塩谷(しおたに)十三仏種子板碑 (兵庫県神埼郡市川町上牛尾)
十三仏種子を一尊一石で刻んだ珍しい板碑で、八基が残っている。
十三仏信仰の内、百カ日忌の本尊 観音菩薩の種子「サ」と大日報身真言を刻む板碑で、碑面に「逆修、善根」の刻銘がある。
塩谷観音種子板碑(百カ日忌) (県指定文化財、室町時代前期、凝灰岩、高さ 104Cm 下幅 12Cm 根部幅 26cm)
板碑群の左端。身部は上から、観音種子「サ」、大日報身真言「ア・ビ・ラ・ウーン・ケン」、下端左右に「逆修、善根」の刻銘がある。 |
板碑 頭部
頭部山形は鋭角、下に額部をつくる。
板碑 上部
百カ日忌の本尊 観音菩薩の種子「サ」を刻む。
身部、大日報身真言と刻銘 | 板碑、側背面 |
大日報身真言(梵字):「ア・ビ・ラ・ウーン・ケン」・ダ(終止符)
板碑 下部
向かって右に「逆修」、左に「善根」と刻む。
この碑のみ、忌日が刻まれていない。
十三仏信仰の内、一周忌の本尊 勢至菩薩の種子「サク」と東方発心門(五輪塔四方)の梵字を刻む板碑で、碑面に「一周忌常念、逆修善根」の刻銘がある。
塩谷勢至種子板碑(一周忌) (県指定文化財、室町時代前期、凝灰岩、高さ 119Cm 下幅 22Cm 根部幅 25.5Cm)
板碑群、向かって右から三基目。身部は上から、勢至種子「サク」、五輪塔 東方発心門の梵字、下端左右に願文を刻む。 |
板碑 上部
頭部山形、下に額部をつくる。身部上部は、四十九日忌の本尊 勢至菩薩の種子「サク」が刻まれている。

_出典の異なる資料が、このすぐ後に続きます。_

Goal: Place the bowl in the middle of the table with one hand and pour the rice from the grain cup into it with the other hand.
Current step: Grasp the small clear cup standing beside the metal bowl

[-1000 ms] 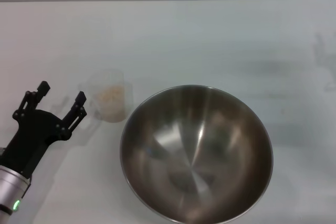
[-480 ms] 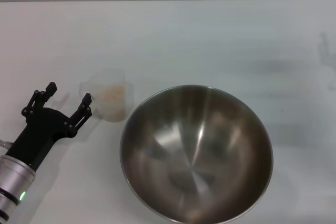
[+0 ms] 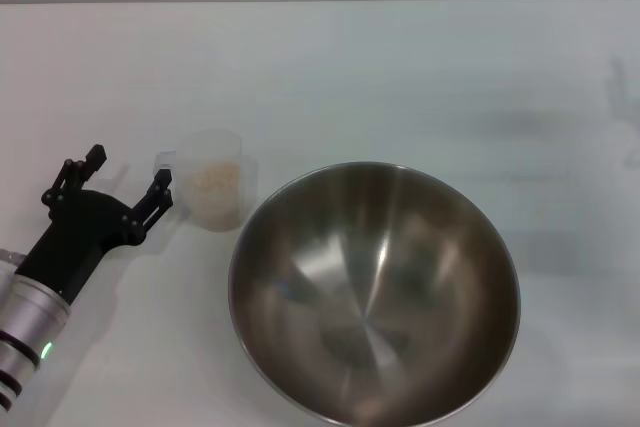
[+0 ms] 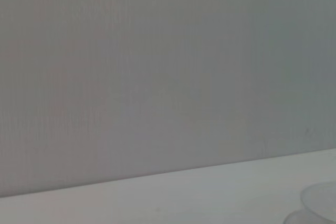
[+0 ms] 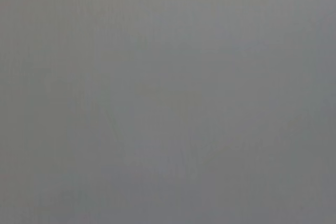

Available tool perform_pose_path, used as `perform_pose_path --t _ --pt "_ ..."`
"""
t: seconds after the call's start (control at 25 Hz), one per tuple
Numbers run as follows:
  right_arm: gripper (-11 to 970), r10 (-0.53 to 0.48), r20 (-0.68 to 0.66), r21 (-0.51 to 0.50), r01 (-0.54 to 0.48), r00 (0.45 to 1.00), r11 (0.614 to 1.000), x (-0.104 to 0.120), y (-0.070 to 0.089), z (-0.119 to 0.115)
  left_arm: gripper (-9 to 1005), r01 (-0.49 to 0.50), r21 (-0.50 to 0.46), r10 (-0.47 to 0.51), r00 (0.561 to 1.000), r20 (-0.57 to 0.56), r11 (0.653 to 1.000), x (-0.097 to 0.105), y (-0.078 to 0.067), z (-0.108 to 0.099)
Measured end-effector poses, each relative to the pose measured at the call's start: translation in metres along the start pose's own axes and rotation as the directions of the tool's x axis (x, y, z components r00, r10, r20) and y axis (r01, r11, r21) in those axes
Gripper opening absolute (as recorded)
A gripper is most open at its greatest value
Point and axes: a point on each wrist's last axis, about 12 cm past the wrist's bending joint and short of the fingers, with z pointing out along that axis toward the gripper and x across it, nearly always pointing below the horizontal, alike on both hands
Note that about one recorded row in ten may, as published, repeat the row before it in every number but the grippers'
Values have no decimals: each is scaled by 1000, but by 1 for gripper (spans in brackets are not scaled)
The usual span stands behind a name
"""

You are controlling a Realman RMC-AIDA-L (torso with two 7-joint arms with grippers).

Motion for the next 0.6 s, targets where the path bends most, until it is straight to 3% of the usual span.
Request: perform_pose_path --t 0.32,0.6 --pt "496 -1 4 -4 1 1000 1000 -1 0 4 808 -10 4 10 1000 -10 1000 -4 2 14" --pt "496 -1 -1 -3 1 1000 1000 0 0 5 807 -4 -2 4 1000 -14 1000 -4 1 14"
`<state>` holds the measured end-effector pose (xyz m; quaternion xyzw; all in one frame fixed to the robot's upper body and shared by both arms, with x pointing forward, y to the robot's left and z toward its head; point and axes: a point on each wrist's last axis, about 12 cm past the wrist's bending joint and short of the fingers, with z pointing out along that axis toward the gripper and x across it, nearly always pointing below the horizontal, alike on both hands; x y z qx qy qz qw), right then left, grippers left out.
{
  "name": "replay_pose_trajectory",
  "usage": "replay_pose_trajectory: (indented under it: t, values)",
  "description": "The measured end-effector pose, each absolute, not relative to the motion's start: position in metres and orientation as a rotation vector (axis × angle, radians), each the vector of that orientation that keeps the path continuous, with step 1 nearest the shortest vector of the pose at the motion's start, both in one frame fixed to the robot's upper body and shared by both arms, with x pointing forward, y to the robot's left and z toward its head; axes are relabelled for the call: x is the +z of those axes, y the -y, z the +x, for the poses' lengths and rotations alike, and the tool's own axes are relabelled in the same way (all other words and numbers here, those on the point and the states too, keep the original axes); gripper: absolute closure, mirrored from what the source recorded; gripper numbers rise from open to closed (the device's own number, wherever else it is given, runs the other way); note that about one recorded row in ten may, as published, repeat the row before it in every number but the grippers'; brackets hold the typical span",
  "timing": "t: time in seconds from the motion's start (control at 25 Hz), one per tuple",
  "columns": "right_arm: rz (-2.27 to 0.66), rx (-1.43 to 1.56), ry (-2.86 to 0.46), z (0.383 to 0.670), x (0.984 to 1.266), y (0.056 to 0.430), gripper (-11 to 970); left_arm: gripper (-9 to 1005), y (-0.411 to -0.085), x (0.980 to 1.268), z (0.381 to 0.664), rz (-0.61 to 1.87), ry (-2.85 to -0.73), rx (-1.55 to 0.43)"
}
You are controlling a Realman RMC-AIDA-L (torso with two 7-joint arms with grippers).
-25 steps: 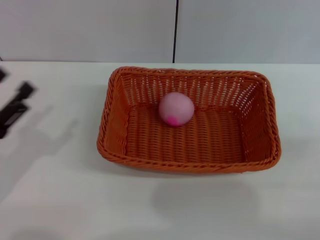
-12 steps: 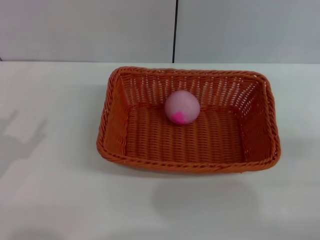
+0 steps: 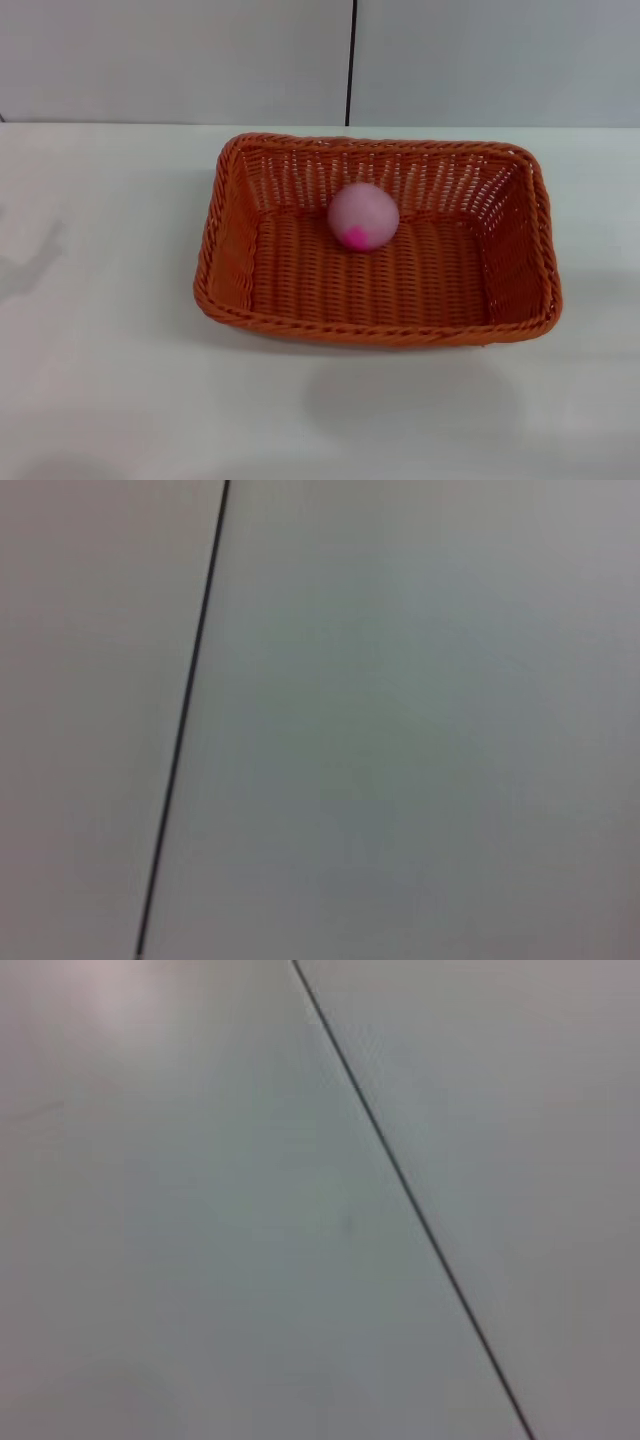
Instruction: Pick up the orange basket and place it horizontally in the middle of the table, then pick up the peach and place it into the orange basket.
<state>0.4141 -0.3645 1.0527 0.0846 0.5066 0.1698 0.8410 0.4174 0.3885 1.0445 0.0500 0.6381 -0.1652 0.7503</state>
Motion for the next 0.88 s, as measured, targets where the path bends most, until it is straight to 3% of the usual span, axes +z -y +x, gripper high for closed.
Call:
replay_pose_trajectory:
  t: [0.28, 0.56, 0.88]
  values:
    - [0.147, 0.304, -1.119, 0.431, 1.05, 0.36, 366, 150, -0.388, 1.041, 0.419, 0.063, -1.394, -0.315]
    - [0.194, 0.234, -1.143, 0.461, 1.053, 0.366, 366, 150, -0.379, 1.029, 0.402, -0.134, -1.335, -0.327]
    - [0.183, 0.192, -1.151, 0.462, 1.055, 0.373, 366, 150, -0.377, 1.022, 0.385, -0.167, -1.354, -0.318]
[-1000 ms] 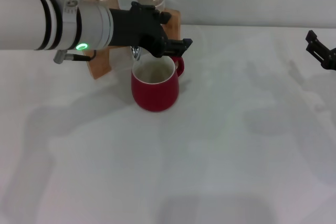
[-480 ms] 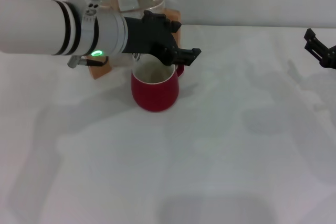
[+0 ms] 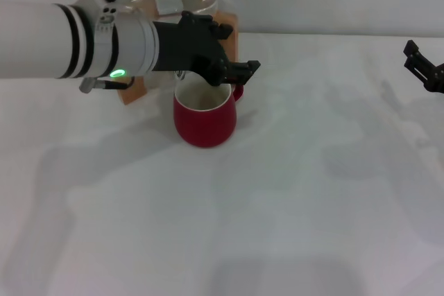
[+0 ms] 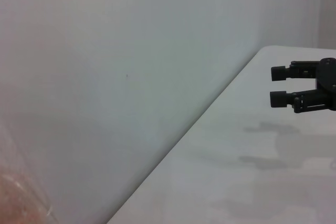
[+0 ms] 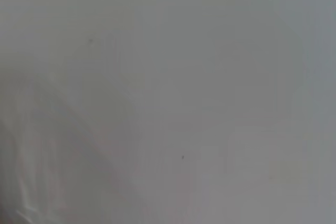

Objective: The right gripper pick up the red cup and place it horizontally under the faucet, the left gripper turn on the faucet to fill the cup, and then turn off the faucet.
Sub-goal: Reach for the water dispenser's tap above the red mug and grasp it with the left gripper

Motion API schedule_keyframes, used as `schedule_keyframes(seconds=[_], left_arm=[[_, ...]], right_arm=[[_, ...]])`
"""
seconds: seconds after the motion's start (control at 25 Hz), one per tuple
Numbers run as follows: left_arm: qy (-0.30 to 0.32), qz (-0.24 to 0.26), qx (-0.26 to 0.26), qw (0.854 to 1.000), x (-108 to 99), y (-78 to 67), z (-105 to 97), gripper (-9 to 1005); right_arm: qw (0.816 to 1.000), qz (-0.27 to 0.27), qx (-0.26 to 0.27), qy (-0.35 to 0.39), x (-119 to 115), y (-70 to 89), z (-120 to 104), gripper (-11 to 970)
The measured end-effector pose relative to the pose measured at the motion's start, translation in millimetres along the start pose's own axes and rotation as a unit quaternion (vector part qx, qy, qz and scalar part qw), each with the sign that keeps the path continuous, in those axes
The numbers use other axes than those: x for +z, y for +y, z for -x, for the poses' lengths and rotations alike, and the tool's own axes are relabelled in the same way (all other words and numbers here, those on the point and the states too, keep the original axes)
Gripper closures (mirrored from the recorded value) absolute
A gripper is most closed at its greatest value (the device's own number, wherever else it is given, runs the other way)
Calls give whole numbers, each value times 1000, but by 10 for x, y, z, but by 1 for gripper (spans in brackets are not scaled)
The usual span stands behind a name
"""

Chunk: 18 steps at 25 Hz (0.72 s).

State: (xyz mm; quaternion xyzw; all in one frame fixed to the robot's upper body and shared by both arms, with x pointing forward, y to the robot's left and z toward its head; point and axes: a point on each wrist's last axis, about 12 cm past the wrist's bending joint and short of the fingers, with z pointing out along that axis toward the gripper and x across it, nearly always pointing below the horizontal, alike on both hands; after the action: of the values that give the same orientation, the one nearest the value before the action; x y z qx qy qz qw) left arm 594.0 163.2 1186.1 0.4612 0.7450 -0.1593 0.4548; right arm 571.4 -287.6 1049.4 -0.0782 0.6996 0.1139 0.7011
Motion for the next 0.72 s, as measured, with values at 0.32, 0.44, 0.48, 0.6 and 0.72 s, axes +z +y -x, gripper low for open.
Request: schedule_keyframes(seconds=[0.32, 0.44, 0.48, 0.6, 0.72], left_arm=[[-20, -6, -27, 999, -92, -63, -180, 239], [-24, -4, -32, 999, -121, -73, -243, 239], [-24, -3, -34, 999, -126, -74, -257, 239], [-25, 3, -38, 999, -134, -74, -287, 239], [-27, 7, -42, 999, -131, -69, -310, 239]], right_arm=[[1000, 0, 0, 0, -3, -1, 0, 102], [1000, 0, 0, 0, -5, -2, -2, 102], [1000, 0, 1, 0, -6, -2, -2, 102], [1000, 0, 0, 0, -6, -2, -2, 102], [1000, 0, 0, 0, -6, -2, -2, 101]])
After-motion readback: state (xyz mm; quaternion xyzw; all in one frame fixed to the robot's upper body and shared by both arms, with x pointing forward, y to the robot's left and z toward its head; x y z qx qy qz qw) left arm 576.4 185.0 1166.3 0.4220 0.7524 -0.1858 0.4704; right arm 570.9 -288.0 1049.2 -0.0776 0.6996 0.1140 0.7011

身部、五輪塔東方 発心門の梵字 | 刻銘:「一周忌常念」 |
五輪塔 東方発心門の梵字:「キャ・カ・ラ・バ・ア」・ダ(終止符)
板碑 下部
向かって右に「一周忌常念」、左に「逆修善根」と刻む。
常念の一周忌相当 逆修供養碑として造立されたことがわかる。
十三仏順序 | 名 称 | 種子 | 忌日・忌年 | 身部の梵字 | 願文 | 紀年銘 |
5 | 地蔵種子板碑 | カ | 五七日 | 光明真言 | 三十五日逆修 | |
7 | 薬師種子板碑 | バイ | 七七日 | 光明真言 | 四十九日逆修 | |
8 | 観音種子板碑 | サ | 百か日 | ア・ビ・ラ・ウーン・ケン | 逆修・善根 | |
9 | 勢至種子板碑 | サク | 一周忌 | キャ・カ・ラ・バ・ア | 一周忌常念、逆修善根 | |
10 | 阿弥陀種子板碑 | キリーク | 三年忌 | バン・ウーン・タラーク・キリーク・アク | 第三年、逆修善根 | |
11 | 阿閦(あしゅく)種子板碑 | ウーン | 七年忌 | キャー・カー・ラー・バー・アー | 七年忌、常念為、逆修善根 | |
12 | 金剛界大日種子板碑 | ウーン | 十三年忌 | キャク・カク・ラク・バク・アク | 十三年忌、逆修 | 応永二十一年(1414年) |
13 | 胎蔵界大日種子板碑 | アーンク | 三十三年忌 | バン・ウーン・タラーク・キリーク・アク | 三十三年、為逆修善根 | 応永二十年(1413年) |
塩谷(しおたに)十三仏板碑群 現存碑一覧
塩谷(しおたに)十三仏種子板碑群 (県指定文化財、室町時代前期)
板碑は上方に各々の十三仏種子が刻まれ、中央の阿弥陀石仏を挟んで左右に四基ずつ計八基が現存し、五基が不明。
参考文献:「塩谷の十三仏種子板碑群」(田岡香逸 著 『史迹と美術 335号』・「十三仏信仰と大阪の庚申信仰」(奥村隆彦 著 岩田書院)
*JR播但線 甘地駅前から市川町コミュニティバス(運行は火・金曜日の週二回2便)に乗車、「塩谷バス停」下車 徒歩 約5分。バス停付近に案内標識がある。